Alphonsus Flavian D'Souza (4 July 1939, at Moudubelle (Mangalore) in India – 30 April 2016, at Raiganj, West Bengal, India), was an Indian Jesuit priest and Roman Catholic bishop of Raiganj from 1987 to his death.

== Biography ==
Seventh child in a family of 13 children, Alphonsus joined the Jesuit noviciate of Sitagarha (Bihar) in 1957. His Jesuit formation and training took him to Calcutta for a MA and doctorate in Indian philosophy (1963–1968) and to Austria (Innsbruck) and Germany (Tübingen) where he completed his Theological studies. On 13 July 1971 he was ordained priest in Tübingen.

Back in Calcutta (India) D'Souza was successively professor of Theology and dean of studies at the Calcutta Morning Star Regional Seminary (1972 to 1977). From 1977 to 1981 he was the Rector of the same. From 1981 to 1987: Provincial Superior of the Jesuits of West Bengal.

As he was about to complete his 6-year term as Provincial Alphonsus D'Souza received the news of his appointment as second bishop of the Raiganj diocese, a largely rural diocese of central West Bengal populated by Santal tribals. D'Souza served as bishop of the Roman Catholic Diocese of Raiganj, India from 1987 until his death in 2016.

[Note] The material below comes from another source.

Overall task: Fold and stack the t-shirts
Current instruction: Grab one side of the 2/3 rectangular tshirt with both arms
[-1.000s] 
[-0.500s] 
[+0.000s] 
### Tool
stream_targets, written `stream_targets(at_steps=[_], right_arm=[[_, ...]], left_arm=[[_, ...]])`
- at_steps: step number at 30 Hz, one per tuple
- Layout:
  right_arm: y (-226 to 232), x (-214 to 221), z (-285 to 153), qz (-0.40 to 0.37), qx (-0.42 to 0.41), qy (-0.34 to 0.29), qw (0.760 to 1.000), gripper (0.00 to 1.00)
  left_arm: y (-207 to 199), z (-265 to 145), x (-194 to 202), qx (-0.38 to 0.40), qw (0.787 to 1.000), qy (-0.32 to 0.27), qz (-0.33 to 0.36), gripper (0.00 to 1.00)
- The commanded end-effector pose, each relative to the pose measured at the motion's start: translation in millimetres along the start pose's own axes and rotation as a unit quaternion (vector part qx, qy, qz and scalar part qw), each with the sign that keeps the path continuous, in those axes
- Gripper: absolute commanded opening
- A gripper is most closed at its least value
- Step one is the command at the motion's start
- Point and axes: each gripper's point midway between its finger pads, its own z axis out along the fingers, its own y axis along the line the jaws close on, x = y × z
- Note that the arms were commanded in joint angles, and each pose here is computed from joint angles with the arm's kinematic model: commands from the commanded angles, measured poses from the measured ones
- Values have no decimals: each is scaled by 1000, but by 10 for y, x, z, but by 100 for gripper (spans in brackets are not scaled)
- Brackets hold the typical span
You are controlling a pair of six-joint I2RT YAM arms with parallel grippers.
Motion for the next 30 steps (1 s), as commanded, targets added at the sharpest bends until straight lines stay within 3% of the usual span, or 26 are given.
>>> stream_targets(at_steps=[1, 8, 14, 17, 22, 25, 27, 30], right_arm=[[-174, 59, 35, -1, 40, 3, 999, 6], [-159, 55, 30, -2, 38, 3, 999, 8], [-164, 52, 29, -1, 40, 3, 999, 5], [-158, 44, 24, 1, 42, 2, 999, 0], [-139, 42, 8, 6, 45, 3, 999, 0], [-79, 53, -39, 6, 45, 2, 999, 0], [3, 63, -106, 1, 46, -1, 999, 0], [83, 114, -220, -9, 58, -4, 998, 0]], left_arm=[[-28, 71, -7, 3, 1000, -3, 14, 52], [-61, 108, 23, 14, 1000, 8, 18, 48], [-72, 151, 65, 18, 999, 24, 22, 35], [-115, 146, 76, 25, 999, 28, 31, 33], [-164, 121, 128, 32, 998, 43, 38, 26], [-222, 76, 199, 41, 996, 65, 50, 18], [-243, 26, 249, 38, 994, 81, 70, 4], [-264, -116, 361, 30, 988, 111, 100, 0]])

The 11 parishes Bp Alphonsus inherited when he took charge in 1987 augmented to 33 at the time of his death. He brought various religious institutes in order to develop educational work, strengthened the Social Welfare Institute and opened a Minor seminary (1988). The cathedral of Raiganj is also to his credit. At the time of his death (2016) the diocese counts 97300 Catholics, mostly underprivileged Santals belonging to the largest tribal group of India.

Having reached the age of 75 in 2014, and with failing health, Bp Alphonsus submitted his resignation to Pope Francis who requested him to remain in his post until a successor could be found. Bp Alphonsus D'Souza died suddenly on 30 April 2016, in the sacristy of his cathedral, at Raiganj.